**Task goal:**
Give the number of lines below that contain "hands", with no other output.

**Material provided:**
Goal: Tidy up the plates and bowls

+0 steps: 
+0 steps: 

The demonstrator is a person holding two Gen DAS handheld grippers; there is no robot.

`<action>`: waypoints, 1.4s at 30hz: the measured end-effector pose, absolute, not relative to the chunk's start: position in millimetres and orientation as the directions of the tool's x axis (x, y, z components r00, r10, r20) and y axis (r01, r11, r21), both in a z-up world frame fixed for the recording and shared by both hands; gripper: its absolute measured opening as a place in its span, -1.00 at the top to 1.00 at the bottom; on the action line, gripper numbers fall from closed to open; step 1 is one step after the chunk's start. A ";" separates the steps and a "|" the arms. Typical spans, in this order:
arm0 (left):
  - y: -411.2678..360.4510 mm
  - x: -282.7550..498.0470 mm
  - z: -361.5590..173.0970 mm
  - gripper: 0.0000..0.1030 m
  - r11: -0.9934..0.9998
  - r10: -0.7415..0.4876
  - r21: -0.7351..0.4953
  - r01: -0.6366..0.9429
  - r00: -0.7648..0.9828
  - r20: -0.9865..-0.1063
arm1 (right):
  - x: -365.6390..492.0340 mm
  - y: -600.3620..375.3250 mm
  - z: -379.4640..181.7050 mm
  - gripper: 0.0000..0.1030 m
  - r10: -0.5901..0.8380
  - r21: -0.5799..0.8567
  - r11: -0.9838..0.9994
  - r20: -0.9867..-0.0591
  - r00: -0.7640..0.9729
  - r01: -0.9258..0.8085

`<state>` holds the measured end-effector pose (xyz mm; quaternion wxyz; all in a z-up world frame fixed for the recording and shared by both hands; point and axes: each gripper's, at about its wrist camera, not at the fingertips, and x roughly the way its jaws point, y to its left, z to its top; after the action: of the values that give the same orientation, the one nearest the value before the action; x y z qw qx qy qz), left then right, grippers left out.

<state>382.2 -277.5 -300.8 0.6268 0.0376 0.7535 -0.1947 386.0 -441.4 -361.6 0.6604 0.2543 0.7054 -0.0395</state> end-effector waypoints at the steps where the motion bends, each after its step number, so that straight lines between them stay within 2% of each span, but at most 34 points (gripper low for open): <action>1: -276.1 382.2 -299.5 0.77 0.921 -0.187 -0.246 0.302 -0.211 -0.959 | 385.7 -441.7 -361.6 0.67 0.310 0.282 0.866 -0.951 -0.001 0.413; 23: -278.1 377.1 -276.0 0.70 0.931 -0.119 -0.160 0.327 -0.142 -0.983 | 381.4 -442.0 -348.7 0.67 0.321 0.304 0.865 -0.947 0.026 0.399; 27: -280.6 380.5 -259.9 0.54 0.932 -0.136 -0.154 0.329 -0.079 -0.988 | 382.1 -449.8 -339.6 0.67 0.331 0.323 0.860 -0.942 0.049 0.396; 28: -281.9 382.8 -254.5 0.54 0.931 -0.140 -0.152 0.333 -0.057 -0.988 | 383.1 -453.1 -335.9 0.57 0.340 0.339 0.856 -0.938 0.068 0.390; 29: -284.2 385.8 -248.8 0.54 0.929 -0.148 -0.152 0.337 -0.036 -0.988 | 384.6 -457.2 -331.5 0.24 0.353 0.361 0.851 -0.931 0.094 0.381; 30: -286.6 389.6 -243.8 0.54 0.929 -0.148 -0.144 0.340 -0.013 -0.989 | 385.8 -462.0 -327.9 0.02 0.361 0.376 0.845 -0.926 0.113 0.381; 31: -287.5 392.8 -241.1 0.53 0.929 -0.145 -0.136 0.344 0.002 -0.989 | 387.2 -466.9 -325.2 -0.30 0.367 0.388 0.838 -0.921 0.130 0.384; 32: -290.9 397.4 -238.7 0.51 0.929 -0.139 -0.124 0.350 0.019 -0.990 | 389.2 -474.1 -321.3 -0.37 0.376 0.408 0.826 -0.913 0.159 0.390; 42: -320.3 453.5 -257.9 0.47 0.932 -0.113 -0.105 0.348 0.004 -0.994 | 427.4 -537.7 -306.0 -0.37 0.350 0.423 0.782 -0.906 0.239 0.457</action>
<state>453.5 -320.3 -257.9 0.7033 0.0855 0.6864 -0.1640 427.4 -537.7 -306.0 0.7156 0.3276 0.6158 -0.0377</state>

**Answer space:**
2